The Great Depression and final days

Major Israel McCreight, Cante Tanke, "Great Heart", Age 90, The Wigwam, Du Bois, 1955

McCreight was hit hard by the market crash of October 29, 1929, on the onset of the Great Depression and sold timber and land surrounding The Wigwam for income. He dedicated the rest of his life to public education about Native American culture. In 1957 McCreight wrote, I "have been getting old for several years, a day at a time." At the time he was 92 years old and would soon become ill. Ray Fadden, known as Mohawk leader Chief Aren Akweks, a frequent Wigwam visitor, wrote McCreight in 1958:

"Brother your message tells us that soon you will take the Sunset Trail where our ancient Fathers will welcome and greet you as one of themselves. It will make our hearts unhappy when you leave us. You will be remembered by the truths you have written in your many books and articles about the Indians and though your body may pass on your thoughts will continue to live, will speak for us. During your life on this Earth, you have done many good things and our hearts are with you. You are an Indian born again in a white body, sent here by our creator to tell the world today the true story of our people. When you leave Mother Mother Earth and the Ancient Ones will welcome you with outstretched arms. The prairies and forests will look golden and green to you and your moccasins will walk on smooth grasses.
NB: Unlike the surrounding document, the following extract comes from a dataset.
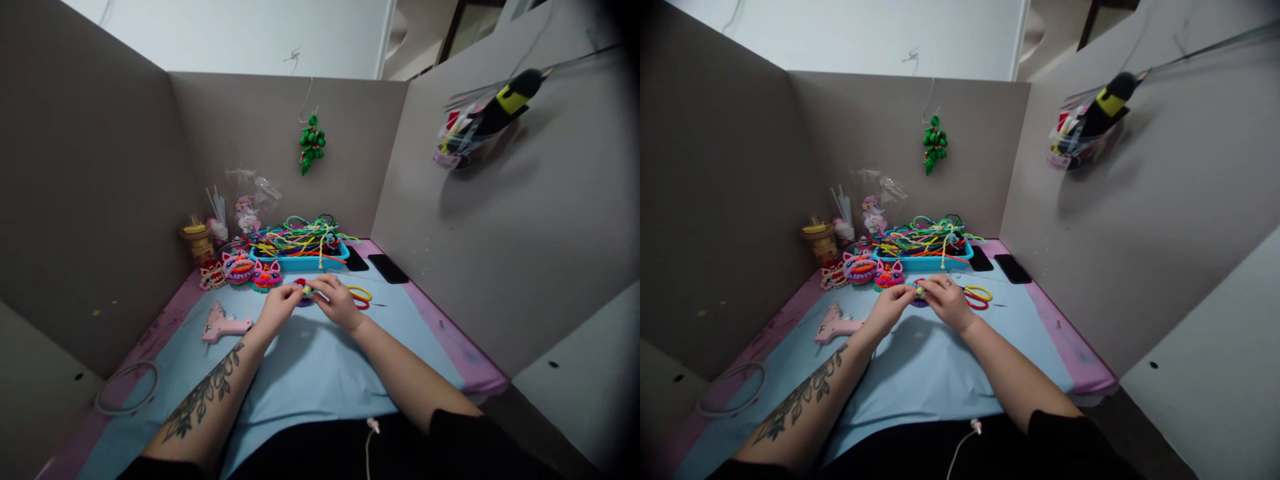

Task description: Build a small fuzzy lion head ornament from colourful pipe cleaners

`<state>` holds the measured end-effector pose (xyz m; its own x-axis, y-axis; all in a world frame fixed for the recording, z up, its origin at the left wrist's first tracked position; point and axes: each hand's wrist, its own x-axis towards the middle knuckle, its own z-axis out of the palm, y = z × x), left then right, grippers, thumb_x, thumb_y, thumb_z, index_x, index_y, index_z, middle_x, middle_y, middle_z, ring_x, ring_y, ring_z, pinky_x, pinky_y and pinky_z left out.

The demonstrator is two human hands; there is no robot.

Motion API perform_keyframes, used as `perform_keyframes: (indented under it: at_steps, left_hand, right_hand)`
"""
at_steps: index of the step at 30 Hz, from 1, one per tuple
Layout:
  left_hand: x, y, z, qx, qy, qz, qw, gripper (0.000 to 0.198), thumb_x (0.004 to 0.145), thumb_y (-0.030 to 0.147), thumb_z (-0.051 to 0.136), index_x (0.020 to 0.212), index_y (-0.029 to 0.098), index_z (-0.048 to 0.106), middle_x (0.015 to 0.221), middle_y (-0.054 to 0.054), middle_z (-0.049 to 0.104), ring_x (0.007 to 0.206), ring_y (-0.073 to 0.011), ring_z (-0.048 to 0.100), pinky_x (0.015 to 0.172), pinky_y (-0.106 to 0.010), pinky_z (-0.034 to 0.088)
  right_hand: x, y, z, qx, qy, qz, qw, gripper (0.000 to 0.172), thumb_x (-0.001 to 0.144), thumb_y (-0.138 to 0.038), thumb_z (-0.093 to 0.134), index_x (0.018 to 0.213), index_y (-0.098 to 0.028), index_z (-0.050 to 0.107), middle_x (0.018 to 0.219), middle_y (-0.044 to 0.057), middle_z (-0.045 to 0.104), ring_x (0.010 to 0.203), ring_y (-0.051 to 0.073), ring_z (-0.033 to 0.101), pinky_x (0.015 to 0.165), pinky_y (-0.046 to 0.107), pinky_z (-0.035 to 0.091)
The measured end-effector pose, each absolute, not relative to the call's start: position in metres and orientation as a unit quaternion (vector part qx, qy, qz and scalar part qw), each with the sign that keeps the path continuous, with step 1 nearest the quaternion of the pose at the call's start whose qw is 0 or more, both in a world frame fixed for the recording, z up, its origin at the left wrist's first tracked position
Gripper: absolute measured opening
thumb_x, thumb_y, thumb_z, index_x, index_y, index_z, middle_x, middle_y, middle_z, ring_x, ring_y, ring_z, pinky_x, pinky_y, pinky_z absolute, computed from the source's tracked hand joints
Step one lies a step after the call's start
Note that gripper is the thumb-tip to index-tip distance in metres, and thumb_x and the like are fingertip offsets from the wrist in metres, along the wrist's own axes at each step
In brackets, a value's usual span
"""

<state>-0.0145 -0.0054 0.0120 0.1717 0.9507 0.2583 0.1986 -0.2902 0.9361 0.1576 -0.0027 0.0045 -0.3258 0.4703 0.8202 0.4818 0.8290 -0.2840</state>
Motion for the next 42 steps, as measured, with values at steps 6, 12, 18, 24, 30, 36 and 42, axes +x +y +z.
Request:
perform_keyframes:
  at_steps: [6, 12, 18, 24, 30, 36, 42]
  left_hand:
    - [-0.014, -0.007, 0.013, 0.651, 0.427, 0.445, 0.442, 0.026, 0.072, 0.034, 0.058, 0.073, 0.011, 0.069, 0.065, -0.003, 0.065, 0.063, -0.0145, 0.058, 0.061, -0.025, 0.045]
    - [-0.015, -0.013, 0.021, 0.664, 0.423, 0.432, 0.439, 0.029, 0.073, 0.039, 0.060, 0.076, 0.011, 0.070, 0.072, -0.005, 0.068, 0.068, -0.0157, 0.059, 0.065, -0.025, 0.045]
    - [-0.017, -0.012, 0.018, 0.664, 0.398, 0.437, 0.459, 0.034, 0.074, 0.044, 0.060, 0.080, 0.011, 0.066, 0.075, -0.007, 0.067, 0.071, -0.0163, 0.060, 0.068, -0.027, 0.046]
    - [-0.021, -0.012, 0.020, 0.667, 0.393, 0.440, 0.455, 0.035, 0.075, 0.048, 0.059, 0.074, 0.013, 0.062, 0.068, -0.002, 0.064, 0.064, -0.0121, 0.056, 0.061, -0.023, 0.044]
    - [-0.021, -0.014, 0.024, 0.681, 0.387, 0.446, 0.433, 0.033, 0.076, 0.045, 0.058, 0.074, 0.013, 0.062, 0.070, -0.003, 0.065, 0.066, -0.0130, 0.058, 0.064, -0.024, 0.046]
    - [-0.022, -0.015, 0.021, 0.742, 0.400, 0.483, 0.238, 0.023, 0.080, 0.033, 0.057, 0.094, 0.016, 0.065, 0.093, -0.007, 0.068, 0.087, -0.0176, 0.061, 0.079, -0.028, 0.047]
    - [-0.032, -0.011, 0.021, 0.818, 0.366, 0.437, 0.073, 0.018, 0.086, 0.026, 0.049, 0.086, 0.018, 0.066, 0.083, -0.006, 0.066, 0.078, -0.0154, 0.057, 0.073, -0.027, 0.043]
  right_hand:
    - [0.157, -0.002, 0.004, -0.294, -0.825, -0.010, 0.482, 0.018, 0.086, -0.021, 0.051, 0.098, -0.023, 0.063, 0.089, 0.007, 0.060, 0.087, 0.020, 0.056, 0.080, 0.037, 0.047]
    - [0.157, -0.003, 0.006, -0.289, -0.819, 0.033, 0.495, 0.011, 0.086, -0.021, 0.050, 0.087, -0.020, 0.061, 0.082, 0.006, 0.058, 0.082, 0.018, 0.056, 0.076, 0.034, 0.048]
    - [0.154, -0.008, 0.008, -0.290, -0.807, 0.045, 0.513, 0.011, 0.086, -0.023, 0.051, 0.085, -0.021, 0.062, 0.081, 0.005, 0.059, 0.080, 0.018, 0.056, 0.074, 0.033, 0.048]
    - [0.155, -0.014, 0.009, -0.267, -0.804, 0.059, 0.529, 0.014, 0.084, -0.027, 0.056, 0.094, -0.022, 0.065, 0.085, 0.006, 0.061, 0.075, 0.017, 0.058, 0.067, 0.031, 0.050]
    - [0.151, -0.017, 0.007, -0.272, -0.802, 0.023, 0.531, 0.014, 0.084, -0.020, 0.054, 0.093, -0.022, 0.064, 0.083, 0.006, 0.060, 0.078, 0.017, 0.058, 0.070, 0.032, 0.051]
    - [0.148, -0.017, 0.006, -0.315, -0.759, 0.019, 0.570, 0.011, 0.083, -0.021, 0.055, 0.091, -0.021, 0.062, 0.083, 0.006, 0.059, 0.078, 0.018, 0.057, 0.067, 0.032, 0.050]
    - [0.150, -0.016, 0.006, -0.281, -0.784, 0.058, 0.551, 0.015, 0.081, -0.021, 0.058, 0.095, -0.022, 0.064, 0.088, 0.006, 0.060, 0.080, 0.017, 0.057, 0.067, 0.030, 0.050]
The sky will be blue and from the bark lodges you will see smoke rising into the sky. Your ears will hear the good music of singing and the tom toms and those you see will be smiling at you as you walk to greet them. Remember this, Brother, this is how it will be for you. Your brother, Aren Akweks.”

McCreight died in 1958 at age of 93 and is buried in Morningside Cemetery, Du Bois, Pennsylvania. Alice B. Humphrey McCreight, his wife, died in 1965 at the age of 98, and is buried at the side of her husband, Major Israel McCreight.